The characters in Hassan Blasim’s latest collection all find themselves in impossible positions – from the ISIS cook working undercover to retrieve ancient manuscripts from a desecrated site, to the refugee in Northern Europe unable to process the devastating dislocation of exile. Violence, intolerance and insecurity stalk them at every turn. And yet, for all their trauma, Hassan’s stories – strung through with intrigue and absurdist humour – are somehow able to draw us in and help us appreciate the infinite complexity implicit in even the most black-and-white contexts.
‘Perhaps the best writer of Arabic fiction alive’ – The Guardian
‘Brilliant and disturbing... bitter, furious and unforgettable’

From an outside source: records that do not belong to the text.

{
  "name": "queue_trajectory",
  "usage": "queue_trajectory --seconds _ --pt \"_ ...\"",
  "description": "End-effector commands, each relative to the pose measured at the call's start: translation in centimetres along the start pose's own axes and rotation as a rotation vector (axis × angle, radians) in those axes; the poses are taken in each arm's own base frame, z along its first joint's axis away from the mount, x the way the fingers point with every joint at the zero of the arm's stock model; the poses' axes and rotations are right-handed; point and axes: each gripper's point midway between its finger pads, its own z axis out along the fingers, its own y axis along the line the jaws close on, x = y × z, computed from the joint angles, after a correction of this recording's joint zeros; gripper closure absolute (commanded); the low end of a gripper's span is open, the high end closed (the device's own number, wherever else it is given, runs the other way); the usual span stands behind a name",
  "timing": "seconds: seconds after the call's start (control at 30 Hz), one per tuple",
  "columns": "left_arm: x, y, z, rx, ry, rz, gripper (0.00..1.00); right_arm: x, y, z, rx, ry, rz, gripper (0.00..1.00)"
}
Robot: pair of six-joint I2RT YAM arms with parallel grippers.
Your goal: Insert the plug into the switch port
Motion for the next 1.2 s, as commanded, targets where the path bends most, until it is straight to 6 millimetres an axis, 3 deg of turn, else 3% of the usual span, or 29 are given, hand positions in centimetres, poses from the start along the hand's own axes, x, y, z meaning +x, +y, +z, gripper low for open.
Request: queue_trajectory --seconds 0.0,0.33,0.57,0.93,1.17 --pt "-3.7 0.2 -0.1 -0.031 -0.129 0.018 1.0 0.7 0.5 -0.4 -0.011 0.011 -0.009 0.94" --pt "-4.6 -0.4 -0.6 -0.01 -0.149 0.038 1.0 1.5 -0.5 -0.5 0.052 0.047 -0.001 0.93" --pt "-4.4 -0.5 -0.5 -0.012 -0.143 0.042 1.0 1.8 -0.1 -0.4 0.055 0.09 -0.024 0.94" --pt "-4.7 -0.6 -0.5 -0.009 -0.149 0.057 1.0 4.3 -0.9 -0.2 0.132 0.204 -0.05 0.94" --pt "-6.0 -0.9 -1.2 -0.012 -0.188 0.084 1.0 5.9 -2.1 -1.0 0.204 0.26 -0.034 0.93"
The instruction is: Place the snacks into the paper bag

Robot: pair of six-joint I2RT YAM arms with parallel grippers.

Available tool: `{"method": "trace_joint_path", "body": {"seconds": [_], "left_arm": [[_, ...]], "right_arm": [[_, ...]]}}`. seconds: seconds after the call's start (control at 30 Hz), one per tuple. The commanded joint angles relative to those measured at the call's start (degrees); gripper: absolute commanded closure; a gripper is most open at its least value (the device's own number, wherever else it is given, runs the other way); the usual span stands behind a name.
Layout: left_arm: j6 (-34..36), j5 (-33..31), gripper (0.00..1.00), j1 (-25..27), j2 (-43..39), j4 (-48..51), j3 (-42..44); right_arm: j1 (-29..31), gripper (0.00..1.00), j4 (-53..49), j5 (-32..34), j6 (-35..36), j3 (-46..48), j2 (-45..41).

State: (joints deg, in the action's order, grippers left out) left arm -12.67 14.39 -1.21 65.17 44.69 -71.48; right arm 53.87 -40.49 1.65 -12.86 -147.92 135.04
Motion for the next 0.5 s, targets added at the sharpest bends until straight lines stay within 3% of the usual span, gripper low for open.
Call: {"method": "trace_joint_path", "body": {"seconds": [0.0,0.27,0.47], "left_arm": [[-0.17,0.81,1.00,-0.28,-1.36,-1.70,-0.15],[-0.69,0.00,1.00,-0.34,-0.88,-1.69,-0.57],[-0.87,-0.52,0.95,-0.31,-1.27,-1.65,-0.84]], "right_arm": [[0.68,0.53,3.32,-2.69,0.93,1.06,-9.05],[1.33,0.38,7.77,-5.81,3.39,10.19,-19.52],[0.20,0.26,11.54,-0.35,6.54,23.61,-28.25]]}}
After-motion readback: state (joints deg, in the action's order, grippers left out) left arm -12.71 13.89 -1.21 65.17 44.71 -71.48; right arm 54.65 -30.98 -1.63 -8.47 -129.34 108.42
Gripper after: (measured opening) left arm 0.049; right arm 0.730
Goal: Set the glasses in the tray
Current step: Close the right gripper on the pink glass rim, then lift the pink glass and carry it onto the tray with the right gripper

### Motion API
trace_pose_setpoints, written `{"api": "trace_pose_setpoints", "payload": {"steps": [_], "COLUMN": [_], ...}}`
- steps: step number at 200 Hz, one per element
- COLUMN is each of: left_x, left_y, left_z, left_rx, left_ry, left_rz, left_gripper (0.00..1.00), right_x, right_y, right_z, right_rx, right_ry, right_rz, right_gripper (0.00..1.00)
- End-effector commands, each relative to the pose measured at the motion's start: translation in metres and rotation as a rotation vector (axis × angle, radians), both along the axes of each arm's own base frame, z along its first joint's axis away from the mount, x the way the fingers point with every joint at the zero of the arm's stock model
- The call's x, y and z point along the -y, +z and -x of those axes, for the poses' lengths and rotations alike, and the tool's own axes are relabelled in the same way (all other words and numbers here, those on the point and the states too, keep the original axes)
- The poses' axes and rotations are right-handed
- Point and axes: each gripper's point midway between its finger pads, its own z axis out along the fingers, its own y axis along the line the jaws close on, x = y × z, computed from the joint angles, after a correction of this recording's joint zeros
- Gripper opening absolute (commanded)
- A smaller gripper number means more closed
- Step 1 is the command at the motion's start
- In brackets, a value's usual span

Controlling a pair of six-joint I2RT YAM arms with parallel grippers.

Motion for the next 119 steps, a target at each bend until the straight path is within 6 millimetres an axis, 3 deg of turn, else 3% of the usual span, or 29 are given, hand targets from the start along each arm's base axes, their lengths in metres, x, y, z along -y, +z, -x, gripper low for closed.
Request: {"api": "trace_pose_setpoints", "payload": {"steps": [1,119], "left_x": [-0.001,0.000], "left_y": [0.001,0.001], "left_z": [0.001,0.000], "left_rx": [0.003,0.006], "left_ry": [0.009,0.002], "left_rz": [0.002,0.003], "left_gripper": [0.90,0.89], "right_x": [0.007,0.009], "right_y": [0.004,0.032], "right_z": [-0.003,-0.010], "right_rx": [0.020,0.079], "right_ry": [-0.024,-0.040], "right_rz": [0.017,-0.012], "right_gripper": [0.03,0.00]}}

– The Wall Street Journal on The Iraqi Christ
'Blasim’s narrators are constantly wrestling with a disintegrating social fabric, confronting that impossible obstacle where individual sense meets societal senselessness… Imagination here is not fantastic escapism or mental sanctuary; it is the scaffolding that holds up the too-vast, too-fractured, and too-chaotic world.' - Asymptote
ABOUT BASMA GHALAYINI
Basma Ghalayini is a translator who grew up in Gaza and moved to the UK at the age of 27. Her translations have been published by Commonwealth Writers, Deep Vellum Press and Comma Press (Banthology, The Book of Cairo, The Book of Ramallah and others). She is the editor of Palestine + 100: Stories from a Century After the Nakba (Comma, 2019), and the forthcoming accompanying piece, Palestine - 1, all set in the year 1948.